Alex Cross - 12 - Cross by James Patterson

Alex Cross - 12 - Cross by James Patterson

Author:James Patterson [Patterson, James]
Language: eng
Format: epub, mobi
Published: 2011-01-21T17:09:01.264000+00:00


I stepped into his room and watched my little boy from the doorway.

He was just a small lump under the covers, and a bare foot sticking out; his breath sounded like a miniature snore.

The Blue's Clues nightlight on the wall was just enough to show his face. Little Alex's eyebrows were knitted tightly, as though he was deep in thought, just the way I look sometimes.

When I crawled under the covers, he nuzzled up to my chest and pressed his head into the crook of my arm.

"Hi, Daddy," he said, half-awake.

"Hey, pup," I whispered. "Go back to sleep."

"Did you have a bad dream?"

I smiled. It was a question I'd asked him countless times in the past. Now the words came back to me like a piece of myself I'd let go.

He'd given me my words. I gave him Maria's. "I love you, Ali. No one will ever love you the way I do."

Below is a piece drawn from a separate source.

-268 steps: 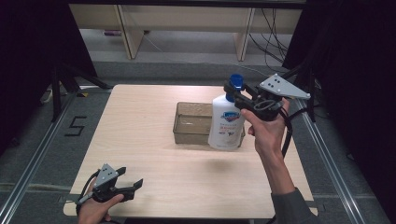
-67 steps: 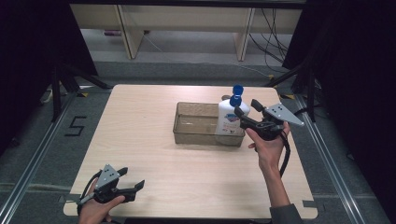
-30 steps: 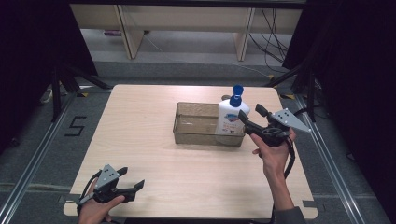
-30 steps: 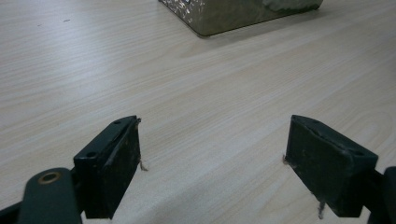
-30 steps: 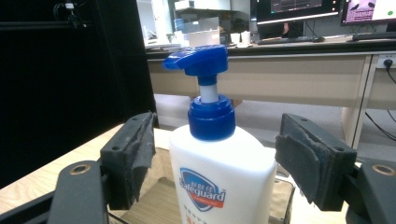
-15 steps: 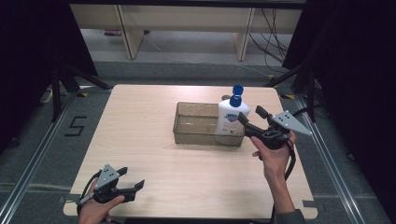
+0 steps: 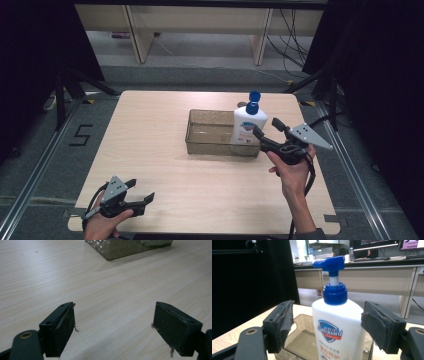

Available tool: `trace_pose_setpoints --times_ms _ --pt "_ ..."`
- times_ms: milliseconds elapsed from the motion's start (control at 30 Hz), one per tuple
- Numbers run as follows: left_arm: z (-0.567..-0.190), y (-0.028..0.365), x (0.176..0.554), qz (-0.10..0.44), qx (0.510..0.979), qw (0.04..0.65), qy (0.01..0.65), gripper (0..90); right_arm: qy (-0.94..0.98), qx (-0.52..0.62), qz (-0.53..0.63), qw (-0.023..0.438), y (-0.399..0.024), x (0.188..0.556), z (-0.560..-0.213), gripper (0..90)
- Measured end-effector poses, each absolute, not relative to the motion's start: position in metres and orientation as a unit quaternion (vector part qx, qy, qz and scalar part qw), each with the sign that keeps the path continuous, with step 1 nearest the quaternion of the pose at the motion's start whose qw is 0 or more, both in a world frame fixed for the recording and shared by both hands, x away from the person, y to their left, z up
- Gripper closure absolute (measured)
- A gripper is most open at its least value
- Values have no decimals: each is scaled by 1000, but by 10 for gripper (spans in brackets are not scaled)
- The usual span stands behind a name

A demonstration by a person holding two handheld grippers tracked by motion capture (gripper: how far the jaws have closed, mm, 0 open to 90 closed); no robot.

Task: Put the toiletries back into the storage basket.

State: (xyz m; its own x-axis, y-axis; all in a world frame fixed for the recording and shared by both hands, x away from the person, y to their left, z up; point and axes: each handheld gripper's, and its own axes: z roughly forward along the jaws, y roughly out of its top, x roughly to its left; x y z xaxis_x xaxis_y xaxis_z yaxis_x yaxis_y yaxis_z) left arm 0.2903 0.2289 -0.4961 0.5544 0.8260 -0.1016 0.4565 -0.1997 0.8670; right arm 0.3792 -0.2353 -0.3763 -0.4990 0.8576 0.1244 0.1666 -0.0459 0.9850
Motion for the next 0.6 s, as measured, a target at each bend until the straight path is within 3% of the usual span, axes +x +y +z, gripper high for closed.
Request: trace_pose_setpoints --times_ms 600 --pt "-497 229 291 199 748 466 429 172 637 402 596 277 -233 370 -384 249"
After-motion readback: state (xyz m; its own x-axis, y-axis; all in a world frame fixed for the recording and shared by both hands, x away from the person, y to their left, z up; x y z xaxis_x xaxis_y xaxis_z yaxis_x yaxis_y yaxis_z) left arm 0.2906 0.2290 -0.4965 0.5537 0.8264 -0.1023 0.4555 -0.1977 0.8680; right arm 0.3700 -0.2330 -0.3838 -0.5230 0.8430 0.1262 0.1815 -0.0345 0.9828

The boy was perfectly still, probably asleep already. I lay there with my hand on his shoulder until his breathing went back to that same soft rhythm as before. And then somewhere in there, I went back to be with Maria.

Chapter 64

T HE MEMORIES OF HIS FATHER were always the strongest when Michael Sullivan was with his sons. The bright-white butcher shop, the freezer in the back, the Bone Man who came once a week to pack up meat carcasses, the smells of Irish Carrigaline cheese, and of black-and-white pudding.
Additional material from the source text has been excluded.